[Your objective]: Look through the material for lines with the word "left", and copy each one.

[Exercise data]:

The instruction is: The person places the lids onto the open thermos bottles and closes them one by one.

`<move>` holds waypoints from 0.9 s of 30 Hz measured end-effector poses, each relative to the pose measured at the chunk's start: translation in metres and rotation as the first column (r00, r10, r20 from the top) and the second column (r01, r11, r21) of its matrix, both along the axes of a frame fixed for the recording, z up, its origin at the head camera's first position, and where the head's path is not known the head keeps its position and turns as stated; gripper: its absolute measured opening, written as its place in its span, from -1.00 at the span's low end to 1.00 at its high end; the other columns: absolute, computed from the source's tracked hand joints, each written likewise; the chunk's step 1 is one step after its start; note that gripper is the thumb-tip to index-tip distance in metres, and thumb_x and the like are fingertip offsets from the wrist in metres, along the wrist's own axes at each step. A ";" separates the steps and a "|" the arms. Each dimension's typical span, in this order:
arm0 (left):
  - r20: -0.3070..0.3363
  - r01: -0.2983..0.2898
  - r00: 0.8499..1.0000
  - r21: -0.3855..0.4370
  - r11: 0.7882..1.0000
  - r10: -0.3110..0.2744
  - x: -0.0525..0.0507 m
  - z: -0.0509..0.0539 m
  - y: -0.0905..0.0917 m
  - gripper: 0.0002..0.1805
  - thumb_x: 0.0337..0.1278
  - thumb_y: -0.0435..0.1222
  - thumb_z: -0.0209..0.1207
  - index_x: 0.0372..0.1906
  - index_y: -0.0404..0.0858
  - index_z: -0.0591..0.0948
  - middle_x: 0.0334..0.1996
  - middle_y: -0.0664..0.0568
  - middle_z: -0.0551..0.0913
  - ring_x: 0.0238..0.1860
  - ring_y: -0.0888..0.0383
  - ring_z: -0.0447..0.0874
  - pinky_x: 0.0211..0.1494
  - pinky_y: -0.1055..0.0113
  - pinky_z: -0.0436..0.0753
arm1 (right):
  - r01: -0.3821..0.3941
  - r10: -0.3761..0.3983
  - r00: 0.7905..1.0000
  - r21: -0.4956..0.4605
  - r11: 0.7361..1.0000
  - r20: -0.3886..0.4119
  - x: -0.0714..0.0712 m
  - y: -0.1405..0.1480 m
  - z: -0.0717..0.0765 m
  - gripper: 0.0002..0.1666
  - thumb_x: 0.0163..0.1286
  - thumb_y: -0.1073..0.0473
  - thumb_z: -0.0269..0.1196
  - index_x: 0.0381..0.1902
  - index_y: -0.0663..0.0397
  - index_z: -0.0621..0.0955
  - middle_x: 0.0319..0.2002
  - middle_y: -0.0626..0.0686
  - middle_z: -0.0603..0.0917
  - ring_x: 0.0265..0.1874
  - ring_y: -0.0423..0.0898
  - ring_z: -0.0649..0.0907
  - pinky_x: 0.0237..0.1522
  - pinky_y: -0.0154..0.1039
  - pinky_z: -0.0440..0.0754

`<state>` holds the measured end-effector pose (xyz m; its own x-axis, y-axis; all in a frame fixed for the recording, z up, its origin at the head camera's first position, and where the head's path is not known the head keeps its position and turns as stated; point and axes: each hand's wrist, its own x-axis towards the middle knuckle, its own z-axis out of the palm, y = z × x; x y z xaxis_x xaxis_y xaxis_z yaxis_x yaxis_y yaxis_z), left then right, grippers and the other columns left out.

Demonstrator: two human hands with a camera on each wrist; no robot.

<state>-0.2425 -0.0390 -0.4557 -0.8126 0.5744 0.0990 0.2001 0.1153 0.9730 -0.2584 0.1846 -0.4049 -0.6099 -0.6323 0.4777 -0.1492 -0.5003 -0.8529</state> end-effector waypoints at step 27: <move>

[Your response]:
arm0 (left):
`<state>` holds the measured end-effector pose (xyz m; its own x-axis, y-axis; all in a frame fixed for the recording, z up, its origin at the head camera's first position, and where the head's path is not known the head keeps its position and turns as stated; point and axes: each hand's wrist, its own x-axis towards the middle knuckle, its own z-axis out of the palm, y = z × x; x y z xaxis_x xaxis_y xaxis_z yaxis_x yaxis_y yaxis_z), left then right, grippers and the other columns left out.

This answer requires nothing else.